Exercise brief: Each line from the one containing "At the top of" through the final line of the data below must be repeated exactly.
===== Dataset content =====
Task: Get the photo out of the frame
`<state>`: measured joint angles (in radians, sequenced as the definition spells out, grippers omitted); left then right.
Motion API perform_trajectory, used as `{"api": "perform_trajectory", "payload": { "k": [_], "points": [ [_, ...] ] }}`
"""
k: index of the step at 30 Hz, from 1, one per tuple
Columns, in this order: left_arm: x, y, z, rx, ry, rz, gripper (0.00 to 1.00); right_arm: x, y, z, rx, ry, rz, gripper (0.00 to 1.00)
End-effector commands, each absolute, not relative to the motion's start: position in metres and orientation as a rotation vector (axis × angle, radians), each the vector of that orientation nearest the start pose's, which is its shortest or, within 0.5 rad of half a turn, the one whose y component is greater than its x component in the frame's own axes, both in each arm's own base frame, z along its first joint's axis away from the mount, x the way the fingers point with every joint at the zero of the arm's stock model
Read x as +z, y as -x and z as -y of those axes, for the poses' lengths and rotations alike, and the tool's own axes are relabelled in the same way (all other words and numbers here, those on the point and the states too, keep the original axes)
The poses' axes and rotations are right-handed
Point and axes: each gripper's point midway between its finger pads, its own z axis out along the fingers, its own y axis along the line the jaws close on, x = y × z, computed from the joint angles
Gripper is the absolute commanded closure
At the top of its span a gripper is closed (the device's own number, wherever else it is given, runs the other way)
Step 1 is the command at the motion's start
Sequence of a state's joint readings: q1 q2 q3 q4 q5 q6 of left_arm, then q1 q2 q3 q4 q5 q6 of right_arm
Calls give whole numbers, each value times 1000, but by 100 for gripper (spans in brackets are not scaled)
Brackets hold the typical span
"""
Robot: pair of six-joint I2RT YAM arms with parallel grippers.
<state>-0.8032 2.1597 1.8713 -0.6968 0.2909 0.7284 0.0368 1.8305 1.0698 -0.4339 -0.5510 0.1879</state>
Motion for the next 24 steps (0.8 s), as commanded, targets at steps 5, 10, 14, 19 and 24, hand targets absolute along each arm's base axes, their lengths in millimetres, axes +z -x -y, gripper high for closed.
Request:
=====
Answer section:
At the top of its span a gripper is closed (the device's own number, wherever else it is given, runs the other way)
Step 1 is the command at the motion's start
Sequence of a state's joint readings: q1 q2 q3 q4 q5 q6 of left_arm, then q1 q2 q3 q4 q5 q6 of right_arm
Calls give whole numbers, each value times 1000, but by 100 for gripper (spans in brackets are not scaled)
Brackets hold the typical span
"""
Robot: pair of six-joint I2RT YAM arms with parallel grippers.
<state>-0.8032 2.1597 1.8713 -0.6968 0.2909 0.7284 0.0368 1.8305 1.0698 -0.4339 -0.5510 0.1879</state>
Motion for the next 24 steps (0.8 s), as commanded, targets at steps 5, 10, 14, 19 and 24, hand targets absolute along each arm's base axes, their lengths in millimetres, axes +z -x -y, gripper high for closed.
Request:

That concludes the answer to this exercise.